O governo Tarcísio de Freitas prepara um pacote de segurança pública em São Paulo na quarta-feira (29), apresentado como política de combate à violência contra a mulher. A iniciativa se apoia na ampliação da ação policial e no monitoramento, sem apresentar medidas concretas para enfrentar os problemas sociais. O anúncio ocorre junto à posse da coronel Glauce Cavalli como primeira comandante-geral da Polícia Militar do Estado de São Paulo (PMESP) e em meio à disputa eleitoral de 2026.
O pacote anunciado pelo governo de São Paulo revela o verdadeiro conteúdo da política que tem sido apresentada como “proteção às mulheres”: mais Polícia Militar, mais viaturas, mais vigilância, mais tornozeleira eletrônica e mais poderes para o aparelho repressivo do Estado. Segundo as informações divulgadas, a gestão pretende criar a chamada Patrulha Lilás, com viaturas identificadas nessa cor para atender ocorrências relacionadas à violência contra a mulher.
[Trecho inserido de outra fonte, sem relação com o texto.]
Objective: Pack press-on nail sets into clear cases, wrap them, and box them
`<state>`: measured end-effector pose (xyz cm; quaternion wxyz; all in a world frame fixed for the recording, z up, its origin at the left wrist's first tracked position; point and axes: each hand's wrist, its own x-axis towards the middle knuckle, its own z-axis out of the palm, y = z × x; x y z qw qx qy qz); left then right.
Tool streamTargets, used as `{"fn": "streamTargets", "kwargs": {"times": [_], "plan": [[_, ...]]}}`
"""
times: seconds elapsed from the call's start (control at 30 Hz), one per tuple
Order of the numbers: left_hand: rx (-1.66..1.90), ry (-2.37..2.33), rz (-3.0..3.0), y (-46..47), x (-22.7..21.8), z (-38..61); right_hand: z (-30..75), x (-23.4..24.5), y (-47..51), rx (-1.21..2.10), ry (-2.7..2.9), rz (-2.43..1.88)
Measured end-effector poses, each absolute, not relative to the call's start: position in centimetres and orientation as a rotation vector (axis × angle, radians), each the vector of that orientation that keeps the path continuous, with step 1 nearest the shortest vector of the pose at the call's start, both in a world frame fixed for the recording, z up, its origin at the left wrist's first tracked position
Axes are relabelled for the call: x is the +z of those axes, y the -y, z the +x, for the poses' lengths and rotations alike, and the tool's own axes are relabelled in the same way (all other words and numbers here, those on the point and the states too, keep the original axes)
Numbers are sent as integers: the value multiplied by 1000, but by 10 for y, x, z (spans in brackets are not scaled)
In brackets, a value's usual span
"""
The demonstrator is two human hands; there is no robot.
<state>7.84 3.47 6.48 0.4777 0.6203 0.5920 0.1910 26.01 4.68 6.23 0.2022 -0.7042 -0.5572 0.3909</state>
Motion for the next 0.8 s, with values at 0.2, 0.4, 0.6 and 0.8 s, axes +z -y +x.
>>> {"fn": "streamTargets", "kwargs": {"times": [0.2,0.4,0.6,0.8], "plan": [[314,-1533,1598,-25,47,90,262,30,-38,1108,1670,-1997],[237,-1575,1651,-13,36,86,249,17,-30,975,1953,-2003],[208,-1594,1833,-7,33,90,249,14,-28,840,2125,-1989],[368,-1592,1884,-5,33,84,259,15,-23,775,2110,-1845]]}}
A Secretaria da Segurança Pública também autorizou 10 mil vagas de Diária Especial por Jornada Extraordinária de Trabalho Policial Militar, para que policiais atuem em dias de folga com remuneração extra.
A “política para mulheres” aparece, na prática, como mais uma frente de expansão da PM, corporação marcada por denúncias de abusos e violência contra a população. A presença ostensiva de viaturas em bairros populares, mesmo sob a cor lilás, não muda a natureza da instituição que atua nelas. lilás.